As the merchant cash advance industry gains popularity as an option to traditional small business loans, more and more companies are popping up across Canada. While most merchant advance services are similar, the companies that provide the service are all over the board. If you’re considering a merchant advance do a little homework and check out the company first.
Always check out the Company
Anyone can set up an impressive website and appear to be much larger and more credible than they really are. Check the local Better Business Bureau, ask for references, and talk to existing customers. Check them out on LinkedIn.
Find out who’s behind the Company
If it’s a big public company you’re usually pretty safe. Your $30,000 advance won’t break them. If it’s privately held, find out who the shareholders are. What’s their history? How long have they been in business?
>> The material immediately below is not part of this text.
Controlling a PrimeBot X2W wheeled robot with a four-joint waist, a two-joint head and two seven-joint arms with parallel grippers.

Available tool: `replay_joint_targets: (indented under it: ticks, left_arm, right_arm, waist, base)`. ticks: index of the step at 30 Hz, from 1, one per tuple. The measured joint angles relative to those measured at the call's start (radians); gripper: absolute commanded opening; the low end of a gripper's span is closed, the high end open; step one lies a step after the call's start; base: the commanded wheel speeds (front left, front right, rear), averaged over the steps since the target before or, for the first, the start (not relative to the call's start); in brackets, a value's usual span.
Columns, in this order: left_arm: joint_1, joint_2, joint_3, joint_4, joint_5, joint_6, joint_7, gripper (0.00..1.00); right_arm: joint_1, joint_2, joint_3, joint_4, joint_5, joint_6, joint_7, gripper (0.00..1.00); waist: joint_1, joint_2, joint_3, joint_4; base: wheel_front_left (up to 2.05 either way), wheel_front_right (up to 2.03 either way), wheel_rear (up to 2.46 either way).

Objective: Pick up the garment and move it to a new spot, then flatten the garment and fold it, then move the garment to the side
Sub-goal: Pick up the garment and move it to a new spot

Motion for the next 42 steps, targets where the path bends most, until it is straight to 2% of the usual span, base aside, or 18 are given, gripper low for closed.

Who’s money are they using…their own, the banks, or a bunch of guys that ride motorcycles? Are they financially solid or will they be out of business in 6 months?
More and more businesses these days prefer to “keep it local”. If this is important to you make sure you’re picking a 100% Canadian owned and operated provider. Most of the larger merchant cash advance companies in Canada are based out of the US – not that there’s anything wrong with that – but if keeping it local is relevant, Go Canada.
Are you talking directly to the funder?
Make sure you’re talking to the people that a) make the final financing decisions and b) provide the cash. Many providers use third party re-sellers or “brokers” that are usually commission based, wear cheap suits, have bad hair and don’t care about your business – they just want to make the sale and move on to the next one. Third party brokers also drive the cost up – the fewer hands in the process the better rate you’ll get.